#### Directions
Your result should be the lines holding the word "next", copied from the entries below.

#### Data section
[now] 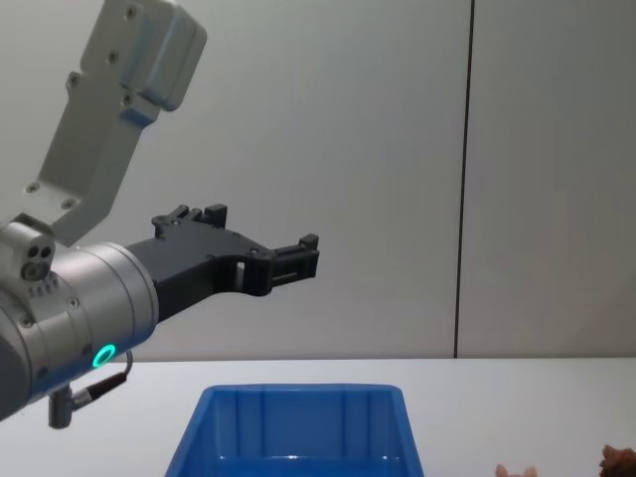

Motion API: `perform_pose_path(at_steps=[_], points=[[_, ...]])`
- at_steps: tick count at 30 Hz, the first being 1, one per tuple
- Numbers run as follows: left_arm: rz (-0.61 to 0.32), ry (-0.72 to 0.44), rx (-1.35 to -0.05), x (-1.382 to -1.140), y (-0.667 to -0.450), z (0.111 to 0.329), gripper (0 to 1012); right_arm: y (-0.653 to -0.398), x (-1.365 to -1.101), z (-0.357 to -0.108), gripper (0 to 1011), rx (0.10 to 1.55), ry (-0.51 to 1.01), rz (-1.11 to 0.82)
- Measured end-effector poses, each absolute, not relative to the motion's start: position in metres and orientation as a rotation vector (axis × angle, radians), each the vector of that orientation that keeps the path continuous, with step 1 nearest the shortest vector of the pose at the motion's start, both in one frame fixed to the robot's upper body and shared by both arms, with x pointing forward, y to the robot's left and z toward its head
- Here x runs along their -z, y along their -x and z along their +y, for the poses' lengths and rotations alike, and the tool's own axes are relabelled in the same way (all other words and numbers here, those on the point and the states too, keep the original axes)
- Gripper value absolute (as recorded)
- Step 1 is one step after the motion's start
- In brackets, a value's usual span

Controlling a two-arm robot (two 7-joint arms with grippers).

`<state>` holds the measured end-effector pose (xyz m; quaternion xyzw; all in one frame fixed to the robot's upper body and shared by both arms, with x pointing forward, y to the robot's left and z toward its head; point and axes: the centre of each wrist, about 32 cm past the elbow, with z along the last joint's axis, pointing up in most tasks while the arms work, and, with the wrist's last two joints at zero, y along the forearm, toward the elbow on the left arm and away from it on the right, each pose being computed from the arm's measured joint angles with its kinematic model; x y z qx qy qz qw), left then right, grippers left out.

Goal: Pick up the two dolls from the table and place them into the box.

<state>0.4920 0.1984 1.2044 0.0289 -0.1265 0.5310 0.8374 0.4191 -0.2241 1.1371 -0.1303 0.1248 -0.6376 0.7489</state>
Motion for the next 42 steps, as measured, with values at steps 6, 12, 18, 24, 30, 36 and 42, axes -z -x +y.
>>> perform_pose_path(at_steps=[6,12,18,24,30,36,42], points=[[-0.268,-0.061,-1.124,-1.204,-0.492,0.198,1001,-0.421,-1.129,-0.221,1001,1.385,0.297,0.290],[-0.268,-0.061,-1.124,-1.204,-0.492,0.198,1001,-0.424,-1.122,-0.218,918,1.381,0.309,0.307],[-0.268,-0.061,-1.124,-1.204,-0.492,0.198,1001,-0.426,-1.116,-0.215,763,1.380,0.324,0.331],[-0.268,-0.061,-1.124,-1.204,-0.492,0.198,1001,-0.428,-1.113,-0.212,589,1.381,0.334,0.348],[-0.268,-0.061,-1.124,-1.204,-0.492,0.198,1001,-0.428,-1.112,-0.209,389,1.380,0.337,0.346],[-0.268,-0.061,-1.124,-1.204,-0.492,0.198,1001,-0.427,-1.115,-0.207,279,1.377,0.324,0.311],[-0.268,-0.061,-1.124,-1.204,-0.492,0.198,1001,-0.427,-1.121,-0.205,279,1.369,0.299,0.254]])
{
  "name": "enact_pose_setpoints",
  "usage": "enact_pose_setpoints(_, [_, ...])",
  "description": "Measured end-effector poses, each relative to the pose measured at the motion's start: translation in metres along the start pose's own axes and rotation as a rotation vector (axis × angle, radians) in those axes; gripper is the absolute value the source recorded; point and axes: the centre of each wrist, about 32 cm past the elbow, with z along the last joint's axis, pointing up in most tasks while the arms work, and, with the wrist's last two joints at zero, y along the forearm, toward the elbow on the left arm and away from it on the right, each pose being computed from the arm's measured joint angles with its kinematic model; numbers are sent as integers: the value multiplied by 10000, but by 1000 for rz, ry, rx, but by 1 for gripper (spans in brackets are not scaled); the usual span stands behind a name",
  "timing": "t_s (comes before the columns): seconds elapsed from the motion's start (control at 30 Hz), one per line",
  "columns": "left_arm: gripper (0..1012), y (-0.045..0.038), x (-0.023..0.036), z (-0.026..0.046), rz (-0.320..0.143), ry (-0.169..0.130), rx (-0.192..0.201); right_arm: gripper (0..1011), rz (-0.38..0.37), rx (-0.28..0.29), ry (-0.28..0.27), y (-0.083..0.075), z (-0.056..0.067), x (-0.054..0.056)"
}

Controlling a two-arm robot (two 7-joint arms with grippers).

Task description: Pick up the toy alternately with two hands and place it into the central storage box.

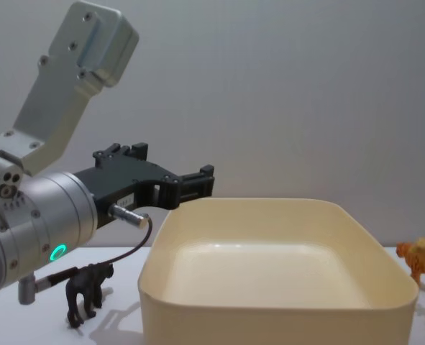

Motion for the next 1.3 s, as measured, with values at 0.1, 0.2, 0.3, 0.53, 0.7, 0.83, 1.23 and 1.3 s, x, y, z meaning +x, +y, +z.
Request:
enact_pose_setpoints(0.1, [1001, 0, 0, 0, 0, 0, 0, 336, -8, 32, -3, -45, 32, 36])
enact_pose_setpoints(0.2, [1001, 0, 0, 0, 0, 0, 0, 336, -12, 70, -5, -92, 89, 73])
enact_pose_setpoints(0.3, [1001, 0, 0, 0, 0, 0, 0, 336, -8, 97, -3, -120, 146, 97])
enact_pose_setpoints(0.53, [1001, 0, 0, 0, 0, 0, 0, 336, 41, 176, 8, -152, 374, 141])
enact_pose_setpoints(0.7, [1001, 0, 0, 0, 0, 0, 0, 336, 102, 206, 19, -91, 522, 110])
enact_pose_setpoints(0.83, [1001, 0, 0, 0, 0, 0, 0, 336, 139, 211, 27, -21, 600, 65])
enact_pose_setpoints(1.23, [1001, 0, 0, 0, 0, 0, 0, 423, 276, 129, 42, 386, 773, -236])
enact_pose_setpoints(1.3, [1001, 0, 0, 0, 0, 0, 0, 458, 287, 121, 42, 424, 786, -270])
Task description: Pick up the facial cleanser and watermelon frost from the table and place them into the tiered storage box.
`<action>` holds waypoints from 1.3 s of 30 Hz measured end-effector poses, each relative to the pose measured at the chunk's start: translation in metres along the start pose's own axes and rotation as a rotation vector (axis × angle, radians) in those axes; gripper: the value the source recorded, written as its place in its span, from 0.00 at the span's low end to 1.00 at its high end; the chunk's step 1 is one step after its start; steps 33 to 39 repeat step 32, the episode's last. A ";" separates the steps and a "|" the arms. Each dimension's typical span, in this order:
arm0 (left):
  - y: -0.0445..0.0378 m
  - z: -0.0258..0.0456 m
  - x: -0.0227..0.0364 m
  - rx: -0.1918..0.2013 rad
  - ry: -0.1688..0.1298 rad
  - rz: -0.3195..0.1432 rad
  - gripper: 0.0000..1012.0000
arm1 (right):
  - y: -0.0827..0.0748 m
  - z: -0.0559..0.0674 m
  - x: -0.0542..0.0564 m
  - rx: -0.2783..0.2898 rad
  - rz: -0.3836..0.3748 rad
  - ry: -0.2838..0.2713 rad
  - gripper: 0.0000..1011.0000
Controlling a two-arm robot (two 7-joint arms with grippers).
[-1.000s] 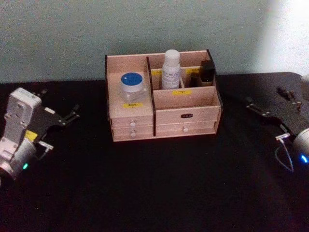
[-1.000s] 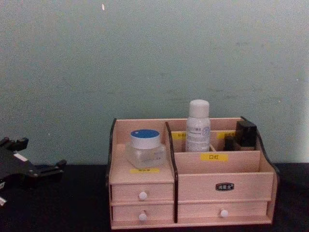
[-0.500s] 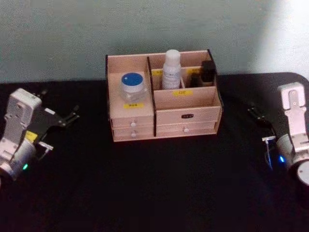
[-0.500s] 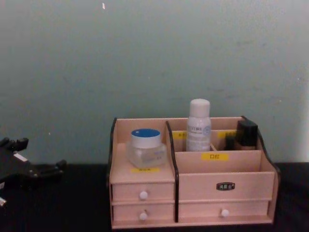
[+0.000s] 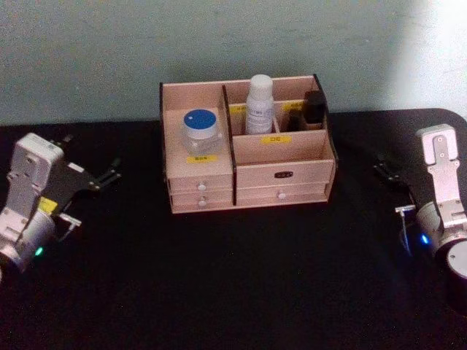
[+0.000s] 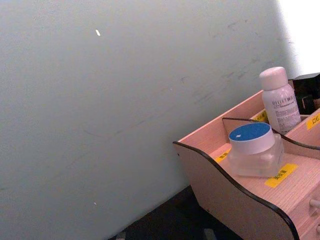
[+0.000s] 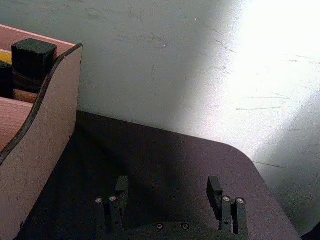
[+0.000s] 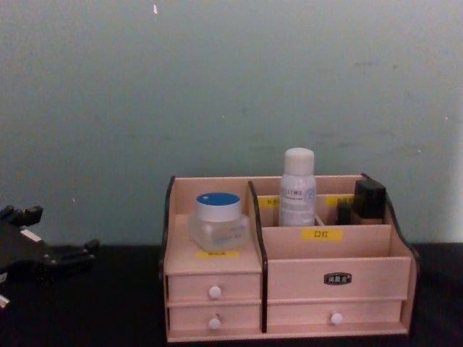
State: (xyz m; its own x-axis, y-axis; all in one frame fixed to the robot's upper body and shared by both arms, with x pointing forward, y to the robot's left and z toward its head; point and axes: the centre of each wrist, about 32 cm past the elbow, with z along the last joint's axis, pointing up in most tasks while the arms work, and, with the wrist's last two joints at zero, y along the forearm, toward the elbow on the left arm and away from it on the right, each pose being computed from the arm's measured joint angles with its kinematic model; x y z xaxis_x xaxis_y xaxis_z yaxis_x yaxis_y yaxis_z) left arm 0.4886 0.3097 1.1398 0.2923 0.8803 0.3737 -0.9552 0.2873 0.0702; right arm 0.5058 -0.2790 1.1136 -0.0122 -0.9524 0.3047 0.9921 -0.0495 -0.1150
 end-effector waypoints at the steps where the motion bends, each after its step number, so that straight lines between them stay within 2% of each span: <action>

#### Task result
Motion for the next 42 steps, as measured, with values at steps 6, 12, 18, 24, 30, 36 and 42, axes -z -x +y.
Motion for the next 1.3 s, as measured, with values at 0.1, 0.2, 0.3, 0.53, 0.7, 0.83, 1.23 and 1.3 s, x, y, z meaning +x, +y, +z.

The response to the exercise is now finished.